#### [WHAT THIS TASK INVOLVES]
From the first line to the last, copy the data below word for word.

#### [DATA UNDER STUDY]
----------------------------------------

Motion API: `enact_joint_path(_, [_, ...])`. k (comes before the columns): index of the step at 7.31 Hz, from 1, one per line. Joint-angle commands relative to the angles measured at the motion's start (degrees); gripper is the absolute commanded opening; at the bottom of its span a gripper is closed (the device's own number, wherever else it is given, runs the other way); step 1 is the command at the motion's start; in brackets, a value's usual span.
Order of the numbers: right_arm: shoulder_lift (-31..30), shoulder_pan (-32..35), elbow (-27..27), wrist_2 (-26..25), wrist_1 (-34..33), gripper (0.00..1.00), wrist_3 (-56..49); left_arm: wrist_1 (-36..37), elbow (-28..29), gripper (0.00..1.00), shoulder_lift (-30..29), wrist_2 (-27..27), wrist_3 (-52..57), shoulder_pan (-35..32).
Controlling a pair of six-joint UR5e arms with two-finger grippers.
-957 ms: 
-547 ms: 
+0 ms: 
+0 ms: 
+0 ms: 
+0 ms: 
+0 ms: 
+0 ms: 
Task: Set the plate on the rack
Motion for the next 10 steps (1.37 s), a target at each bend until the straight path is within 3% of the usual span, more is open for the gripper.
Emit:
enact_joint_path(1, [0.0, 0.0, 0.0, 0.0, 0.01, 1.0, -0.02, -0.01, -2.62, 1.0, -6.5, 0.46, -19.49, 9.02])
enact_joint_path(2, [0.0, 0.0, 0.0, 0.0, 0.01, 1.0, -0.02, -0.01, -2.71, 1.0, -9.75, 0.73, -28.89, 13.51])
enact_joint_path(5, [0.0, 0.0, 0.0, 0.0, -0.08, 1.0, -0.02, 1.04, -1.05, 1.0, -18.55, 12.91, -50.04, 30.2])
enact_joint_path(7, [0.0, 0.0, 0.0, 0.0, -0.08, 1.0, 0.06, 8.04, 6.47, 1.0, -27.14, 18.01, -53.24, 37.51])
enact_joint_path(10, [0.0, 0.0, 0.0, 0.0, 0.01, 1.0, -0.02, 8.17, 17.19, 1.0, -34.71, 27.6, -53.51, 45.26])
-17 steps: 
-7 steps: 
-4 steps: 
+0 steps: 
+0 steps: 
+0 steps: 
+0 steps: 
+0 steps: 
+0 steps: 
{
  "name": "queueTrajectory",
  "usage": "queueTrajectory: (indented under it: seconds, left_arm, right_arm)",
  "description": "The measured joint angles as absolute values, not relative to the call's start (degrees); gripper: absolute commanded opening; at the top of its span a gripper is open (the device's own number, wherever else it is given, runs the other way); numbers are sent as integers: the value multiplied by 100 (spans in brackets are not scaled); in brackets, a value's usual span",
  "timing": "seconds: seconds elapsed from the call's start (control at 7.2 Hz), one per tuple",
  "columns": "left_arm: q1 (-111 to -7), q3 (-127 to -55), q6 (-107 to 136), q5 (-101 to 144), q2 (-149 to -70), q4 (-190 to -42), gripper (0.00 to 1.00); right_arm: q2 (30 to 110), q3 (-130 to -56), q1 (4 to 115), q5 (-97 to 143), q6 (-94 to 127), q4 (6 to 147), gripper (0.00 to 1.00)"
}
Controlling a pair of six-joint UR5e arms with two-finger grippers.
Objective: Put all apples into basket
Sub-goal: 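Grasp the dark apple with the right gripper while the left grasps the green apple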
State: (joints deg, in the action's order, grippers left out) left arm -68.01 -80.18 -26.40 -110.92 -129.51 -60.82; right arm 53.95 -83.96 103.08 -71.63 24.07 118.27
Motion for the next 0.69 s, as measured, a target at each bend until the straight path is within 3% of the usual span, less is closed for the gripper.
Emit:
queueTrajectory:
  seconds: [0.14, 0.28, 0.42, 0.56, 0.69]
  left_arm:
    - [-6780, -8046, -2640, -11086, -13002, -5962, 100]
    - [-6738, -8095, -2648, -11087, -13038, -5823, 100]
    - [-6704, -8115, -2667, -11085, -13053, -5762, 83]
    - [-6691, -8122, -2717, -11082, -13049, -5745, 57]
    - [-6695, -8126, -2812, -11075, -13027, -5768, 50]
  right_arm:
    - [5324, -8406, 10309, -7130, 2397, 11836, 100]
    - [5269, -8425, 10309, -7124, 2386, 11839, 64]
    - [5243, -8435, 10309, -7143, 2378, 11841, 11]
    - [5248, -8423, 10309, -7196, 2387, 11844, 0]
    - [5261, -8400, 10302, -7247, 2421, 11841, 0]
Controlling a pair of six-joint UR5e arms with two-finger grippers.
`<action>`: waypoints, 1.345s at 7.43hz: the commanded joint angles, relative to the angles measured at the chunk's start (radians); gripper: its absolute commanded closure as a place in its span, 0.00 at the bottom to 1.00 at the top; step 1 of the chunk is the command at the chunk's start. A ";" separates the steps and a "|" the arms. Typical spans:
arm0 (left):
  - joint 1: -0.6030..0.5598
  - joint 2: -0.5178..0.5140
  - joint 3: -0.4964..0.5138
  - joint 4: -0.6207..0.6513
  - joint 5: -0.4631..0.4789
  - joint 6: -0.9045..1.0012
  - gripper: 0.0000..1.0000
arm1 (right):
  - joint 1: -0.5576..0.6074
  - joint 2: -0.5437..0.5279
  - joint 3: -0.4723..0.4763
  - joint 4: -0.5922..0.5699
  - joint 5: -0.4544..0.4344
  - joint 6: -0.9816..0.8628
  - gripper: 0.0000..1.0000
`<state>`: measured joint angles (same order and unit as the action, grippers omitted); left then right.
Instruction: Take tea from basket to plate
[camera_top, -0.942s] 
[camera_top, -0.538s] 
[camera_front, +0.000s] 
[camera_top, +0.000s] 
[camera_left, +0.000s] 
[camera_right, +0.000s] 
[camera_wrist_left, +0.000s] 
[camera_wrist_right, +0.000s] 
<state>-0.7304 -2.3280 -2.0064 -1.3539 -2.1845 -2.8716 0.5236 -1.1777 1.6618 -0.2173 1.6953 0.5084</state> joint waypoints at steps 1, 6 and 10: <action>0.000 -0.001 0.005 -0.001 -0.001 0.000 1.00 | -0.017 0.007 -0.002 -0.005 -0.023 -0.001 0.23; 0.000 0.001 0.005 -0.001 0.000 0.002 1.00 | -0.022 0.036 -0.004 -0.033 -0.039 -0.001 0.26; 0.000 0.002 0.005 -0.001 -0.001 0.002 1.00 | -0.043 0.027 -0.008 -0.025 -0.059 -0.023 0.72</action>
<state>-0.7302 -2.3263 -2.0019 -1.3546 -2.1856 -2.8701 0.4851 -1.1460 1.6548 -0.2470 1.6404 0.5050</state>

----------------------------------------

#### [EXERCISE SOLUTION]
Motion API: `enact_joint_path(_, [_, ...])`. k (comes before the columns): index of the step at 7.31 Hz, from 1, one per line. Joint-angle commands relative to the angles measured at the motion's start (degrees); gripper is the absolute commanded opening; at the bottom of its span a gripper is closed (the device's own number, wherever else it is given, runs the other way); step 1 is the command at the motion's start; in brackets, a value's usual span.
Order of the numbers: right_arm: shoulder_lift (-31..30), shoulder_pan (-32..35), elbow (-27..27), wrist_2 (-26..25), wrist_1 (-34..33), gripper (0.00..1.00), wrist_3 (-56..49); left_arm: wrist_1 (-36..37), elbow (-28..29), gripper (0.00..1.00), shoulder_lift (-30..29), wrist_2 (-27..27), wrist_3 (-52..57), shoulder_pan (-35..32).
Controlling a pair of six-joint UR5e arms with two-finger grippers.
-957 ms: 
-547 ms: 
+0 ms: 
+0 ms: 
+0 ms: 
+0 ms: 
+0 ms: 
+0 ms: 
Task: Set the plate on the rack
Motion for the next 10 steps (1.37 s), a target at each bend until the straight path is within 3% of the usual span, more is open for the gripper.
Emit:
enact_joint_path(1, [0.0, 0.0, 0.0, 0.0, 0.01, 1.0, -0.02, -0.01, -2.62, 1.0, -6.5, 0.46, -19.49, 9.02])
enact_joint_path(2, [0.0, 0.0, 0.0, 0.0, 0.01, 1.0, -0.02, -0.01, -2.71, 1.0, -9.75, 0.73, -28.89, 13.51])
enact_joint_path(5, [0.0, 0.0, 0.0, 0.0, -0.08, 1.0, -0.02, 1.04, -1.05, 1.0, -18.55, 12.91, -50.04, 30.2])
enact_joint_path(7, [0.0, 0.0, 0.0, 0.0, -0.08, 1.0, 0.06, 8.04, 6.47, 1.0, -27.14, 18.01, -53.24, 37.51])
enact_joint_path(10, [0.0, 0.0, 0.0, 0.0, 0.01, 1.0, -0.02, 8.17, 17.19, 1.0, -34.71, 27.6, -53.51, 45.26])
-17 steps: 
-7 steps: 
-4 steps: 
+0 steps: 
+0 steps: 
+0 steps: 
+0 steps: 
+0 steps: 
+0 steps: 
{
  "name": "queueTrajectory",
  "usage": "queueTrajectory: (indented under it: seconds, left_arm, right_arm)",
  "description": "The measured joint angles as absolute values, not relative to the call's start (degrees); gripper: absolute commanded opening; at the top of its span a gripper is open (the device's own number, wherever else it is given, runs the other way); numbers are sent as integers: the value multiplied by 100 (spans in brackets are not scaled); in brackets, a value's usual span",
  "timing": "seconds: seconds elapsed from the call's start (control at 7.2 Hz), one per tuple",
  "columns": "left_arm: q1 (-111 to -7), q3 (-127 to -55), q6 (-107 to 136), q5 (-101 to 144), q2 (-149 to -70), q4 (-190 to -42), gripper (0.00 to 1.00); right_arm: q2 (30 to 110), q3 (-130 to -56), q1 (4 to 115), q5 (-97 to 143), q6 (-94 to 127), q4 (6 to 147), gripper (0.00 to 1.00)"
}
Controlling a pair of six-joint UR5e arms with two-finger grippers.
Objective: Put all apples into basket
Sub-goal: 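Grasp the dark apple with the right gripper while the left grasps the green apple
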State: (joints deg, in the action's order, grippers left out) left arm -68.01 -80.18 -26.40 -110.92 -129.51 -60.82; right arm 53.95 -83.96 103.08 -71.63 24.07 118.27
Motion for the next 0.69 s, as measured, a target at each bend until the straight path is within 3% of the usual span, less is closed for the gripper.
Emit:
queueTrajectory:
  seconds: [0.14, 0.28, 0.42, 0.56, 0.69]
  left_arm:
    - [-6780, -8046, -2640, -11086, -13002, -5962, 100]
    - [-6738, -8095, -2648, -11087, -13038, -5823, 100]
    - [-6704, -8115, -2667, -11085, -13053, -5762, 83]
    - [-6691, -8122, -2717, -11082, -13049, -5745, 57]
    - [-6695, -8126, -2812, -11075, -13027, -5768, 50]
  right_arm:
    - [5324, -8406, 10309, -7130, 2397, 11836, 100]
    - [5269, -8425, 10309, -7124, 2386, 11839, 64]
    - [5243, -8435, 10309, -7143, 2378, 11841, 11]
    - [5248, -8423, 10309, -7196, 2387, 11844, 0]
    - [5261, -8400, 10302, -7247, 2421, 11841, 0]
Controlling a pair of six-joint UR5e arms with two-finger grippers.
`<action>`: waypoints, 1.345s at 7.43hz: the commanded joint angles, relative to the angles measured at the chunk's start (radians); gripper: its absolute commanded closure as a place in its span, 0.00 at the bottom to 1.00 at the top; step 1 of the chunk is the command at the chunk's start. A ";" separates the steps and a "|" the arms. Typical spans:
arm0 (left):
  - joint 1: -0.6030..0.5598
  - joint 2: -0.5178..0.5140
  - joint 3: -0.4964..0.5138
  - joint 4: -0.6207..0.6513
  - joint 5: -0.4631..0.4789
  - joint 6: -0.9045..1.0012
  - gripper: 0.0000..1.0000
arm1 (right):
  - joint 1: -0.5576..0.6074
  - joint 2: -0.5437..0.5279
  - joint 3: -0.4723..0.4763
  - joint 4: -0.5922..0.5699
  - joint 5: -0.4544..0.4344
  - joint 6: -0.9816..0.8628
  - gripper: 0.0000..1.0000
`<state>`: measured joint angles (same order and unit as the action, grippers omitted); left then right.
Instruction: Take tea from basket to plate
[camera_top, -0.942s] 
[camera_top, -0.538s] 
[camera_front, +0.000s] 
[camera_top, +0.000s] 
[camera_left, +0.000s] 
[camera_right, +0.000s] 
[camera_wrist_left, +0.000s] 
[camera_wrist_right, +0.000s] 
<state>-0.7304 -2.3280 -2.0064 -1.3539 -2.1845 -2.8716 0.5236 -1.1777 1.6618 -0.2173 1.6953 0.5084</state> joint waypoints at steps 1, 6 and 10: <action>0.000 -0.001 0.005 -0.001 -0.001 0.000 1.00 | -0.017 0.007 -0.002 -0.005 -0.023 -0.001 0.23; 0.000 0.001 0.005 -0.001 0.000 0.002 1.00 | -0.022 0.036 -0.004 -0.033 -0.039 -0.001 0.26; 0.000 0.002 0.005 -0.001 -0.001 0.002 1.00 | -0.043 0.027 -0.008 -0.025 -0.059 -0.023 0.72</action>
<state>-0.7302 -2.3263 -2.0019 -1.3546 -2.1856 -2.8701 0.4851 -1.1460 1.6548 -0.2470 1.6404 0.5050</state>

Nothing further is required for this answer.